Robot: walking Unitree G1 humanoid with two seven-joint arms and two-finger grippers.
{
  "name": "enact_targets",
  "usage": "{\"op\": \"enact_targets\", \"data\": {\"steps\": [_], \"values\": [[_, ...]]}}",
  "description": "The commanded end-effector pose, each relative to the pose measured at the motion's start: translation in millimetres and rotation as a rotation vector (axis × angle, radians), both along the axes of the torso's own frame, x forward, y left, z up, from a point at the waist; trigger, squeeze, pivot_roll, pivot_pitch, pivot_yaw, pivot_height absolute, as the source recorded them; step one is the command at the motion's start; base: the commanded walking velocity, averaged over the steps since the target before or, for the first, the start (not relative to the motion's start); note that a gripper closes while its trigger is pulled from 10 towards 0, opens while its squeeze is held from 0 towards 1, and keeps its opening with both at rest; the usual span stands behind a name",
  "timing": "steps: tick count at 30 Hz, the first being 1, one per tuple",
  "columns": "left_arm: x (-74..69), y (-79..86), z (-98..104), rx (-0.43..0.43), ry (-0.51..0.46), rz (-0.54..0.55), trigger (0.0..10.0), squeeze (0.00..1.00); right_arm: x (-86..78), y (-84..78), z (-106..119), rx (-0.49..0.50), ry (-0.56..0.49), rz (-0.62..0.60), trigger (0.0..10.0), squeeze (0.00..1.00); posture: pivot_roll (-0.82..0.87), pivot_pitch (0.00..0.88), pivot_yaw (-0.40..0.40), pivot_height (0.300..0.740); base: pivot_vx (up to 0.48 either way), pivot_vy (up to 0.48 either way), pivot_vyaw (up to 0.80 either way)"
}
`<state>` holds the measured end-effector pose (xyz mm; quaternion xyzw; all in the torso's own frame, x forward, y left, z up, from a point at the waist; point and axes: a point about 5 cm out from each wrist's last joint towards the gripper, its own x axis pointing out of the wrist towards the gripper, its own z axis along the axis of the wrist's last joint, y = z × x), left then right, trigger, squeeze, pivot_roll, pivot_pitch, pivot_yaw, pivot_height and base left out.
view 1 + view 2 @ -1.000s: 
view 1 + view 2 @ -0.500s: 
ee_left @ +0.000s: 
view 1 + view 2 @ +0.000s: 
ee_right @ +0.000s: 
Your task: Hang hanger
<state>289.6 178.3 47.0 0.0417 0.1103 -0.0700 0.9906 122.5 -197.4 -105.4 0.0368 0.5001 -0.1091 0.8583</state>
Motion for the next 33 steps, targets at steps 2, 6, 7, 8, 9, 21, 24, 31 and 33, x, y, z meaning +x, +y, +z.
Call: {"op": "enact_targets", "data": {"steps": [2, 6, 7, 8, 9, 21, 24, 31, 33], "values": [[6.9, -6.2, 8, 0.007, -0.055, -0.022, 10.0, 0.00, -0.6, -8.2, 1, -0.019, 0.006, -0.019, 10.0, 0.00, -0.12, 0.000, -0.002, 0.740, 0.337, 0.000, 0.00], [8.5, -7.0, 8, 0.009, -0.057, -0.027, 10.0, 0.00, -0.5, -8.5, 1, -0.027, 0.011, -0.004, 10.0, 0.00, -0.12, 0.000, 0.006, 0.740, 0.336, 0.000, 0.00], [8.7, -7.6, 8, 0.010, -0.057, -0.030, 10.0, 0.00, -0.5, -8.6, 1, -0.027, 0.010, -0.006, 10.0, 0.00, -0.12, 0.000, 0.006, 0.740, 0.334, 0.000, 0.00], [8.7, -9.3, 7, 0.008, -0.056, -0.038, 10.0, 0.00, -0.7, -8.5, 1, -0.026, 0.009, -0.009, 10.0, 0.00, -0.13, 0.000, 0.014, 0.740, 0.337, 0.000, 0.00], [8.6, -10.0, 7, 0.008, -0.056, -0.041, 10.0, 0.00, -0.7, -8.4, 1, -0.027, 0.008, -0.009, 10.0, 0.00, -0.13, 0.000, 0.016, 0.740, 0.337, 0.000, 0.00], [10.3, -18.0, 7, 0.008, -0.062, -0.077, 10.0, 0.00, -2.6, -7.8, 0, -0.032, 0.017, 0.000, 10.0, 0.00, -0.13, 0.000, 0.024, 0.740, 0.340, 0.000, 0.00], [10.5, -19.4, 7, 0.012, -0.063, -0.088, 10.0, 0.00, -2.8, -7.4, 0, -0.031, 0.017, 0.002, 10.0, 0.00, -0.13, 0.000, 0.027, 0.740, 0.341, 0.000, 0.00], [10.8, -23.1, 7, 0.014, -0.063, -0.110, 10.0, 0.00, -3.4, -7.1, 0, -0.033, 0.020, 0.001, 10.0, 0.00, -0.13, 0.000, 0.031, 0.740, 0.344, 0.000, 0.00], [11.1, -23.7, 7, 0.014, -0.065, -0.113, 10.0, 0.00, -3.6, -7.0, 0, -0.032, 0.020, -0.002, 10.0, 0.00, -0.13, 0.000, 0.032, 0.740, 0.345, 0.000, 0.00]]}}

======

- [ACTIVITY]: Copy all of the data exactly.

- [SOLUTION]:
Robot: walking Unitree G1 humanoid with two seven-joint arms and two-finger grippers.
{
  "name": "enact_targets",
  "usage": "{\"op\": \"enact_targets\", \"data\": {\"steps\": [_], \"values\": [[_, ...]]}}",
  "description": "The commanded end-effector pose, each relative to the pose measured at the motion's start: translation in millimetres and rotation as a rotation vector (axis × angle, radians), both along the axes of the torso's own frame, x forward, y left, z up, from a point at the waist; trigger, squeeze, pivot_roll, pivot_pitch, pivot_yaw, pivot_height absolute, as the source recorded them; step one is the command at the motion's start; base: the commanded walking velocity, averaged over the steps since the target before or, for the first, the start (not relative to the motion's start); note that a gripper closes while its trigger is pulled from 10 towards 0, opens while its squeeze is held from 0 towards 1, and keeps its opening with both at rest; the usual span stands behind a name",
  "timing": "steps: tick count at 30 Hz, the first being 1, one per tuple",
  "columns": "left_arm: x (-74..69), y (-79..86), z (-98..104), rx (-0.43..0.43), ry (-0.51..0.46), rz (-0.54..0.55), trigger (0.0..10.0), squeeze (0.00..1.00); right_arm: x (-86..78), y (-84..78), z (-106..119), rx (-0.49..0.50), ry (-0.56..0.49), rz (-0.62..0.60), trigger (0.0..10.0), squeeze (0.00..1.00); posture: pivot_roll (-0.82..0.87), pivot_pitch (0.00..0.88), pivot_yaw (-0.40..0.40), pivot_height (0.300..0.740); base: pivot_vx (up to 0.48 either way), pivot_vy (up to 0.48 either way), pivot_vyaw (up to 0.80 either way)"
}
`<state>` holds the measured end-effector pose (xyz mm; quaternion xyzw; all in the torso's own frame, x forward, y left, z up, from a point at the waist; point and axes: a point about 5 cm out from each wrist's last joint towards the gripper, its own x axis pointing out of the wrist towards the gripper, its own z axis along the axis of the wrist's last joint, y = z × x), left then right, trigger, squeeze, pivot_roll, pivot_pitch, pivot_yaw, pivot_height and base left out.
view 1 + view 2 @ -1.000s: 
view 1 + view 2 @ -0.500s: 
ee_left @ +0.000s: 
view 1 + view 2 @ +0.000s: 
ee_right @ +0.000s: 
Your task: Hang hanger
<state>289.6 178.3 47.0 0.0417 0.1103 -0.0700 0.9906 122.5 -197.4 -105.4 0.0368 0.5001 -0.1091 0.8583</state>
Motion for the next 33 steps, targets at steps 2, 6, 7, 8, 9, 21, 24, 31 and 33, x, y, z meaning +x, +y, +z.
Call: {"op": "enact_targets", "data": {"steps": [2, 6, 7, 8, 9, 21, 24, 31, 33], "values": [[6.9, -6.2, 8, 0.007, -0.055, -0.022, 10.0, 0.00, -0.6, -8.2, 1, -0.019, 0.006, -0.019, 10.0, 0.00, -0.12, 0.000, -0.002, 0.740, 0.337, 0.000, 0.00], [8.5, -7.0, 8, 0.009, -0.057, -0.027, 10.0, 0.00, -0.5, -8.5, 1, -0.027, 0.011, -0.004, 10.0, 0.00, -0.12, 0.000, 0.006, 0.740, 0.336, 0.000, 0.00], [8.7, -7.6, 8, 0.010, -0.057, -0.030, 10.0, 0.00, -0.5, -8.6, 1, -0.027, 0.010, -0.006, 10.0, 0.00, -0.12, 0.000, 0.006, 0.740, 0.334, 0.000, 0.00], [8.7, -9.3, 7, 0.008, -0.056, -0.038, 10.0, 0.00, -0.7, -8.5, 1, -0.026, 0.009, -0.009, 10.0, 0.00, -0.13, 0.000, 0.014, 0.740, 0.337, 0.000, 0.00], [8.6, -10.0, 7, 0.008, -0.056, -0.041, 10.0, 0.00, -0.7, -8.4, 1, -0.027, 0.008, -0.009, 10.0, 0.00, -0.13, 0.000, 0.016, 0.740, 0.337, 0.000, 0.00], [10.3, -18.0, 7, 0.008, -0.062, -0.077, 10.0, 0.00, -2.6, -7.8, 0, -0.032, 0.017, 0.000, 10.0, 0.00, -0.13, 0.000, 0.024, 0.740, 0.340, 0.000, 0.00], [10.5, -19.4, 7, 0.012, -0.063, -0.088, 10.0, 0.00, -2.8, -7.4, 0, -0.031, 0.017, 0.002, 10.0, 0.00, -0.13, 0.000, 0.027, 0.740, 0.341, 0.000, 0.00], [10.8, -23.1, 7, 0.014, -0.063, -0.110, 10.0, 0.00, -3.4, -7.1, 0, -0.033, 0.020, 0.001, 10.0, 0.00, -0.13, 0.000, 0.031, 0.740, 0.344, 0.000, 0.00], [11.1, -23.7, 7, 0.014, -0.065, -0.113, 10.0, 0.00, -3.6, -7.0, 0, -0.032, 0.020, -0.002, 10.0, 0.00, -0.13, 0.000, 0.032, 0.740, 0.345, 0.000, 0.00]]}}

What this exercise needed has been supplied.